What you should do — Copy every line that contains the string "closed" from the entries below.

(Stored data entries)
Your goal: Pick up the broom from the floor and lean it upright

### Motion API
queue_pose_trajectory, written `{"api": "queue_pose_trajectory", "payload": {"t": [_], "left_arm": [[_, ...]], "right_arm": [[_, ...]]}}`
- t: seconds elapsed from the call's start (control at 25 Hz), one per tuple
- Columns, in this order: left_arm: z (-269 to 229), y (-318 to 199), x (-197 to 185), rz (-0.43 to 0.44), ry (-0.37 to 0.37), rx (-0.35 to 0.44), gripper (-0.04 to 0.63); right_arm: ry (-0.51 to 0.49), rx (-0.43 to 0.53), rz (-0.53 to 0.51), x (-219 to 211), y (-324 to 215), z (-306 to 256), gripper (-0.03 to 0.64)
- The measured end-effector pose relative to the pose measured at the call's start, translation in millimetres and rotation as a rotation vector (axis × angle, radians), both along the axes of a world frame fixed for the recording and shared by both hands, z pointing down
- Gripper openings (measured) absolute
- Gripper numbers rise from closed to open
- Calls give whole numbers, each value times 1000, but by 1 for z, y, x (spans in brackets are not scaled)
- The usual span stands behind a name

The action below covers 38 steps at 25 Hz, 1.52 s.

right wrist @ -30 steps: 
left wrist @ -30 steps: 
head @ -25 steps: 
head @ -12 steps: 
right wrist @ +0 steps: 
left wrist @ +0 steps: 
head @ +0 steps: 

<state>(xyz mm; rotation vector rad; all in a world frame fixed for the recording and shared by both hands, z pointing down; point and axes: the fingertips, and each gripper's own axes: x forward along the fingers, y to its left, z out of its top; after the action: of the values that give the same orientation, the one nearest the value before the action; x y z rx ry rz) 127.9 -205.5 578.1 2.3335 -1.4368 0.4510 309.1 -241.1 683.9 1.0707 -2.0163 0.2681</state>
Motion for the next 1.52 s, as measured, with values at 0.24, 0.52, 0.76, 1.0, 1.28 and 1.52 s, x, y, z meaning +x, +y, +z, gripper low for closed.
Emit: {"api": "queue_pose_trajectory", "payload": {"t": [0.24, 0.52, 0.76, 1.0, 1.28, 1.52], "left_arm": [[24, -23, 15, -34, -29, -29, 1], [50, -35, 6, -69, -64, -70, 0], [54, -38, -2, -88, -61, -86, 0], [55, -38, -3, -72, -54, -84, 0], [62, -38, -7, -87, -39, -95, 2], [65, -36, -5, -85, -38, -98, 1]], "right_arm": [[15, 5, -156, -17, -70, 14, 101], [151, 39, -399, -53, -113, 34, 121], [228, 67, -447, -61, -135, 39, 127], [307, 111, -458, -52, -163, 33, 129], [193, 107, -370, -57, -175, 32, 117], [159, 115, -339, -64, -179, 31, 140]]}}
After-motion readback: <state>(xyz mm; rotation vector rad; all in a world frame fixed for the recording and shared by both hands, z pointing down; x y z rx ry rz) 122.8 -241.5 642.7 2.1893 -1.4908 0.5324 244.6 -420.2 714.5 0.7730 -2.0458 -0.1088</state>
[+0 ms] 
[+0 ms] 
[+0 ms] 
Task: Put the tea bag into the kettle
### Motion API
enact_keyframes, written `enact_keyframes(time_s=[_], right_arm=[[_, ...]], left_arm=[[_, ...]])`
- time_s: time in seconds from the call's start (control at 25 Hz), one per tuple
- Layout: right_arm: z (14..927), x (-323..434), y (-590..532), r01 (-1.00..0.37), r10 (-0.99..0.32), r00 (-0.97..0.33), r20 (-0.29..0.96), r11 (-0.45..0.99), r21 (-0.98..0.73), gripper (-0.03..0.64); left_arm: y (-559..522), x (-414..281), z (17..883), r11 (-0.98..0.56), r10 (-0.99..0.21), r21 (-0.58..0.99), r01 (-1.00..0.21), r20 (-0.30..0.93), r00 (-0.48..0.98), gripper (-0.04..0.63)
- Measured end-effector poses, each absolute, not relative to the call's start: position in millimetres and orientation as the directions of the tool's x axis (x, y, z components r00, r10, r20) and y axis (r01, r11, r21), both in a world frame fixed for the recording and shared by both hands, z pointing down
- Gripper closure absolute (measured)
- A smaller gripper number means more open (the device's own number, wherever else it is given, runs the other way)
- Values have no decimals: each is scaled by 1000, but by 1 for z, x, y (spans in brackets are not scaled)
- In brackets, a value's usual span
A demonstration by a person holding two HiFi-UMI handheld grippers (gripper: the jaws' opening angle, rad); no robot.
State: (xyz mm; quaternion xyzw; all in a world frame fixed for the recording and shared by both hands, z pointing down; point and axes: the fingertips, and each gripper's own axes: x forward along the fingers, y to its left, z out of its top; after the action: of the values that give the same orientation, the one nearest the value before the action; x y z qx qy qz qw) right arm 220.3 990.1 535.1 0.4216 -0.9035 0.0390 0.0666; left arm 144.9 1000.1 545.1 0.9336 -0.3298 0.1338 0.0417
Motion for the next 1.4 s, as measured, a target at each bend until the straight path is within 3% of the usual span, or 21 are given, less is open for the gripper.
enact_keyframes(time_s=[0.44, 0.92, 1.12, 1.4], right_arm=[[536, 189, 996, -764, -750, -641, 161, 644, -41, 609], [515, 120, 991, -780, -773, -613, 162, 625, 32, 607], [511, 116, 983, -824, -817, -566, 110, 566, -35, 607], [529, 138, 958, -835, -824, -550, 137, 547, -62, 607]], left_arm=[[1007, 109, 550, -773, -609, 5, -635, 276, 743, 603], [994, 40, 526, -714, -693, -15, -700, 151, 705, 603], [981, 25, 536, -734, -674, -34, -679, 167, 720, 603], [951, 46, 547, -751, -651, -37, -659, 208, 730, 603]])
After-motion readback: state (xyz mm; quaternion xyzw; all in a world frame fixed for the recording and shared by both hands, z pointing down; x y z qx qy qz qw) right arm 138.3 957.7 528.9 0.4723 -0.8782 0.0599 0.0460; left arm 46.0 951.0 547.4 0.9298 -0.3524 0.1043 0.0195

Task output —
- Gripper numbers rise from closed to open
Motion for the next 1.52 s, as measured, with values at 0.24, 0.52, 0.76, 1.0, 1.28 and 1.52 s, x, y, z meaning +x, +y, +z, gripper low for closed.

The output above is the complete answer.